Host-ile take over: understanding how P. falciparum gametocytes subvert their host cell during infection

Gametocytes are the only stage of the malaria lifecycle that can be transmitted from humans to mosquitos to sustain disease transmission. Prior to being taken up by mosquitos, immature gametocytes sequester to the bone marrow where they extensively remodel the host cell in which they reside. For example, gametocytes can infect nucleated erythrocyte precursors, leading to a delay in erythroblast maturation. There is also evidence that parasite proteins exported onto the host cell surface are critical for mediating cell-cell interactions leading to the secretion of cytokines involved in angiogenesis, leading to remodelling of the bone marrow microenvironment. However, the parasite effectors responsible for these critical remodelling events remain to be identified. The aim of this proposal is to describe the mechanisms underlying the key remodelling events in gametocyte infected host cells and determine which parasite effector proteins are responsible for mediating them.

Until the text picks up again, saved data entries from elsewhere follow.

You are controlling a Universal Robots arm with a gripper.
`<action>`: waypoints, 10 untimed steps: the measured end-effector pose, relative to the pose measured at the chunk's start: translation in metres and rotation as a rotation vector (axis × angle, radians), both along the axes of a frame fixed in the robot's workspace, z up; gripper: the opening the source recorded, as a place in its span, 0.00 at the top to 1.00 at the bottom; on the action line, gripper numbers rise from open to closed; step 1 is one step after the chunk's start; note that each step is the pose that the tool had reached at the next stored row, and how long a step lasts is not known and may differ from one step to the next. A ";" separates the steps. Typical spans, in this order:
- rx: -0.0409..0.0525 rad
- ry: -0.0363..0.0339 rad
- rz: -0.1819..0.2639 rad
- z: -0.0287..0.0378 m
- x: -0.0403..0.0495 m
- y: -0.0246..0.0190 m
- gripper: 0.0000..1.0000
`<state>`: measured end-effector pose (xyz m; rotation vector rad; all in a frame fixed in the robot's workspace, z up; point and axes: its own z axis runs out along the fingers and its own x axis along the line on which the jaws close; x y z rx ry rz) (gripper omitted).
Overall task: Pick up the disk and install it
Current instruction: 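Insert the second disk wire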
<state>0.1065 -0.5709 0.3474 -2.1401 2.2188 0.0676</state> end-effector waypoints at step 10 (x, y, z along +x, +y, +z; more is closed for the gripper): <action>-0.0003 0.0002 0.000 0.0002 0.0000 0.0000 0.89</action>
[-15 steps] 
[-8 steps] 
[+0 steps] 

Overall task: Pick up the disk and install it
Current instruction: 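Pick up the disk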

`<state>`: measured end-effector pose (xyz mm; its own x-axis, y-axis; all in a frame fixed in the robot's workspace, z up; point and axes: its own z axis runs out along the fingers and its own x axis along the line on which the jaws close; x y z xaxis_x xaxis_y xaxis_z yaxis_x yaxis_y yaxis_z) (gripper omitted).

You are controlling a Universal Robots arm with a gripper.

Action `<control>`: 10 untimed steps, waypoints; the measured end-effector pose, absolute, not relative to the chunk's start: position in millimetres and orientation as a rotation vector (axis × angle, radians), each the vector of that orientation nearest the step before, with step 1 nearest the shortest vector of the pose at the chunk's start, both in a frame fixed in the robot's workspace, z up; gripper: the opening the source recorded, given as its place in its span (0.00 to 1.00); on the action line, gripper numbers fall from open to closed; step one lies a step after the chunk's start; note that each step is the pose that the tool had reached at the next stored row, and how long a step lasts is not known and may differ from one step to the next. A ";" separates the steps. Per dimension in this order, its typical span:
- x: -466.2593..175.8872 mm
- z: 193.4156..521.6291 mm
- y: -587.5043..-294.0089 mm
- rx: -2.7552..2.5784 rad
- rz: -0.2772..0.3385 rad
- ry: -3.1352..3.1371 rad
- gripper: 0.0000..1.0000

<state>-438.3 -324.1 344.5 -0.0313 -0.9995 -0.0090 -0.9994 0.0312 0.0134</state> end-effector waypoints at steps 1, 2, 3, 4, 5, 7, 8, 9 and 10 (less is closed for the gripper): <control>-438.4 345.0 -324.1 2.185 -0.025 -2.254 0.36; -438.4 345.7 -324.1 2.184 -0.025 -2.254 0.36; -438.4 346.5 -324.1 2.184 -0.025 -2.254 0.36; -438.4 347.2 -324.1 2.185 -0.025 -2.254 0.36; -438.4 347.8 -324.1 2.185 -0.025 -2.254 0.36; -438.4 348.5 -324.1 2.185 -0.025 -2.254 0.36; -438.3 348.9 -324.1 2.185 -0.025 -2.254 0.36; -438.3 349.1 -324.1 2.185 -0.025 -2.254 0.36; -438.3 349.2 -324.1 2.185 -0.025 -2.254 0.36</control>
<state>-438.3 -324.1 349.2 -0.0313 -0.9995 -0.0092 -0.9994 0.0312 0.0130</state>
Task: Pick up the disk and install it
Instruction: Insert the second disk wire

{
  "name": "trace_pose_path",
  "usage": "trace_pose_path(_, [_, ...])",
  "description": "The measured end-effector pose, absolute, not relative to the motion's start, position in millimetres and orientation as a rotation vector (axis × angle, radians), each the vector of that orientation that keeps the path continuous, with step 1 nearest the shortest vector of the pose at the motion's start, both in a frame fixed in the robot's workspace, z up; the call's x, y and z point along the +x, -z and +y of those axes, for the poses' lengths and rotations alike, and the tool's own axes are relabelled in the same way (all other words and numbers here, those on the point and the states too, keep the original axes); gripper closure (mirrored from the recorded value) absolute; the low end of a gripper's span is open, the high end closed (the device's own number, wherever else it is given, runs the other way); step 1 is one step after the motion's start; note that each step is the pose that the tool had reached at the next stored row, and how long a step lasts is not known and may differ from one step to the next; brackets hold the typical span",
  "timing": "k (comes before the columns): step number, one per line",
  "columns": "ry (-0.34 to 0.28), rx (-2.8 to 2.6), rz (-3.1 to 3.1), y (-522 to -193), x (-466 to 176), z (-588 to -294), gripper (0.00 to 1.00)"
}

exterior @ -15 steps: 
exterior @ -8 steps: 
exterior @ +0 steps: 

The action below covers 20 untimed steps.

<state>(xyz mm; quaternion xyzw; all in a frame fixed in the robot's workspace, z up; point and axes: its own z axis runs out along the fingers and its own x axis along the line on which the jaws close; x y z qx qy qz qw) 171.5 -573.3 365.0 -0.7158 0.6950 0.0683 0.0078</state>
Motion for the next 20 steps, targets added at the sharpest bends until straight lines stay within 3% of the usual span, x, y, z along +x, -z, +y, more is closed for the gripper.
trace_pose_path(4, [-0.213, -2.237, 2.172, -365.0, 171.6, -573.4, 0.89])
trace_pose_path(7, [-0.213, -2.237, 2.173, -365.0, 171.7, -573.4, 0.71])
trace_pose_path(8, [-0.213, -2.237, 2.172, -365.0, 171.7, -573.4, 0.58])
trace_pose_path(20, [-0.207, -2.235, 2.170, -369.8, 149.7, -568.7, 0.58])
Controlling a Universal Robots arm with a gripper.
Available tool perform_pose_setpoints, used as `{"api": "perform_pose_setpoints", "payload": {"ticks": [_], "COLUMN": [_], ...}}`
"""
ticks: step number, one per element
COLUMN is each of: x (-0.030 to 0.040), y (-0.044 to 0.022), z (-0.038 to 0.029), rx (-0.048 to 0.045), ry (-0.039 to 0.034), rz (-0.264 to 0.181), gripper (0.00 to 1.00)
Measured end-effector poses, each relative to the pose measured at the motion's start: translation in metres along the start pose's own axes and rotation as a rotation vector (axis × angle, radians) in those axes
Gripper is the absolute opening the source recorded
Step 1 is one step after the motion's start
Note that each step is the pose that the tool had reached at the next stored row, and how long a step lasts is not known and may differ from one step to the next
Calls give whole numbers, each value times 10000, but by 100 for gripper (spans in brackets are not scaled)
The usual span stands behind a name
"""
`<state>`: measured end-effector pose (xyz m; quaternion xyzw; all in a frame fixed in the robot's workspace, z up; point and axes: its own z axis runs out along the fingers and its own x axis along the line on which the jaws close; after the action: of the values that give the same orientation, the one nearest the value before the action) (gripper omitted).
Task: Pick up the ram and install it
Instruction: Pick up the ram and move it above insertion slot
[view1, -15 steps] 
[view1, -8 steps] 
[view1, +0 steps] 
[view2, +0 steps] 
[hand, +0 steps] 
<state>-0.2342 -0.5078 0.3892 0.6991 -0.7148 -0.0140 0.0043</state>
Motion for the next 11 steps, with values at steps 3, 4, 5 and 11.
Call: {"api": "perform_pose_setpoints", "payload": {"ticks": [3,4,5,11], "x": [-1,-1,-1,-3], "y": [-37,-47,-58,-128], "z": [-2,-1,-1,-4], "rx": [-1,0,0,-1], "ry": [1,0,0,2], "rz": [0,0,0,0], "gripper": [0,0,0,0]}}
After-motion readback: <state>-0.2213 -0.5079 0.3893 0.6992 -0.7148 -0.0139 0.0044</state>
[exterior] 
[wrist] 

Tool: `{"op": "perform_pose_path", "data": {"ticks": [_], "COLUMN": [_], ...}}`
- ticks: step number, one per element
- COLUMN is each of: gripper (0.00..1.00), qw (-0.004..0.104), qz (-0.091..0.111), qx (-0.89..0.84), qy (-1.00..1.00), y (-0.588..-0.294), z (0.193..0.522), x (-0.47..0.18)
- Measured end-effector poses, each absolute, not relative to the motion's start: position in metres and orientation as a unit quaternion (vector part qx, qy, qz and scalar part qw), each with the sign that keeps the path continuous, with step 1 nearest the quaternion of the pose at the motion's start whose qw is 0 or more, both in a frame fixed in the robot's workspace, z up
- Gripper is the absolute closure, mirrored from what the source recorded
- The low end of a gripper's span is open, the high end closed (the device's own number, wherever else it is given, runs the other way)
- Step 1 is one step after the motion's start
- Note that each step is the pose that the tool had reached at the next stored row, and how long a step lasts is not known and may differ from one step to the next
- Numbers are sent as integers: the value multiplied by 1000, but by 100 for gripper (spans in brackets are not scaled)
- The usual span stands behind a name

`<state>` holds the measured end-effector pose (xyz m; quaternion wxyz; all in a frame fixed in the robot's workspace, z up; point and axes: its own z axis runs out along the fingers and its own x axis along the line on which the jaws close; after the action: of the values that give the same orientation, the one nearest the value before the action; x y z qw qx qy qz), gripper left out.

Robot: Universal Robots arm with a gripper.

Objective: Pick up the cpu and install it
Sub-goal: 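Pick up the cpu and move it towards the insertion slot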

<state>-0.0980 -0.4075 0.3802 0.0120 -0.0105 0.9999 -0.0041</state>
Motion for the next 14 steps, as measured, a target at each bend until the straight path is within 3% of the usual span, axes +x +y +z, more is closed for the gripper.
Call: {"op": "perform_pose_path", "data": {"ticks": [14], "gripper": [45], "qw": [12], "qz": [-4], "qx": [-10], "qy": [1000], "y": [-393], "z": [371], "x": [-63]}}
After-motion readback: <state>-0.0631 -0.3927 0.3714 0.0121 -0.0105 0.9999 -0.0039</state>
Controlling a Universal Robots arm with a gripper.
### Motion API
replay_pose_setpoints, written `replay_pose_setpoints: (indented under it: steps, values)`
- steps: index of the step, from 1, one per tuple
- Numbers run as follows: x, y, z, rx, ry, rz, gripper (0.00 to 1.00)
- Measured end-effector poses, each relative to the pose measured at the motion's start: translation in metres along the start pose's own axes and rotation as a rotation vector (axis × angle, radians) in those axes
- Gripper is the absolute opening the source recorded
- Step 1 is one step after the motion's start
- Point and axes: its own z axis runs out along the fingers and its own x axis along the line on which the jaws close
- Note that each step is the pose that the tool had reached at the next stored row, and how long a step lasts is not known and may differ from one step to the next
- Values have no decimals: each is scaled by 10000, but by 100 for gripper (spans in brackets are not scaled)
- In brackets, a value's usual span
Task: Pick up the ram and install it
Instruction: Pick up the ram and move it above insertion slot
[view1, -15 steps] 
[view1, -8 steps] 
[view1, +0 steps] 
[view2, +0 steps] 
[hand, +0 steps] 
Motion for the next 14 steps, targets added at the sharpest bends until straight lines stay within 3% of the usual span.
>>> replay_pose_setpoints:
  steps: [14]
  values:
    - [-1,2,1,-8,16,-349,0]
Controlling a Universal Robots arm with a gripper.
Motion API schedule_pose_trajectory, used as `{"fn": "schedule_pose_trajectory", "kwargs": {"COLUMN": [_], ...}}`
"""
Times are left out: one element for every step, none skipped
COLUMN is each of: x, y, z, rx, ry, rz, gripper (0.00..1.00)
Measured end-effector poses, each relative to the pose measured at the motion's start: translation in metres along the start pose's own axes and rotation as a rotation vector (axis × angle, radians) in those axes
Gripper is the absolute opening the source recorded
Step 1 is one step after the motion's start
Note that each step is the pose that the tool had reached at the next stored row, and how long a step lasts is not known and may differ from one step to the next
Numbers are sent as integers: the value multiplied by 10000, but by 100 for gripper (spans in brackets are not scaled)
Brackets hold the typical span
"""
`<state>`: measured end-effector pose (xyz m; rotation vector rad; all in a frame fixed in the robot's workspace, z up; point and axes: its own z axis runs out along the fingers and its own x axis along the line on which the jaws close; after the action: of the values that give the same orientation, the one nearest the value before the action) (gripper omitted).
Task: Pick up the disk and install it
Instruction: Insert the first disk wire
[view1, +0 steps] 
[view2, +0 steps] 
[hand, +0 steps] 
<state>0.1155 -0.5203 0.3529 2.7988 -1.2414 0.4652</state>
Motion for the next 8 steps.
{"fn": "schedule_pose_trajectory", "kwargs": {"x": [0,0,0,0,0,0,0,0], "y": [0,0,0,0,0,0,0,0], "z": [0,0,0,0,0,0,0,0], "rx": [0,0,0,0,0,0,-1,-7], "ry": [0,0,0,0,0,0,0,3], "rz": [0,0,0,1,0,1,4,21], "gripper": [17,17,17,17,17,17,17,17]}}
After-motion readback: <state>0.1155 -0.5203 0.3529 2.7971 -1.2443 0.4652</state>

Using state-of-the-art single-cell approaches, I will identify what erythroblast developmental pathways are perturbed upon gametocyte infection. I will also use a combination of reverse genetics and mass spectrometry to identify which effectors are responsible for host cell subversion and mediating cell-cell interactions. Overall, this work will identify key regulators of host cell remodelling required for malaria parasite transmission.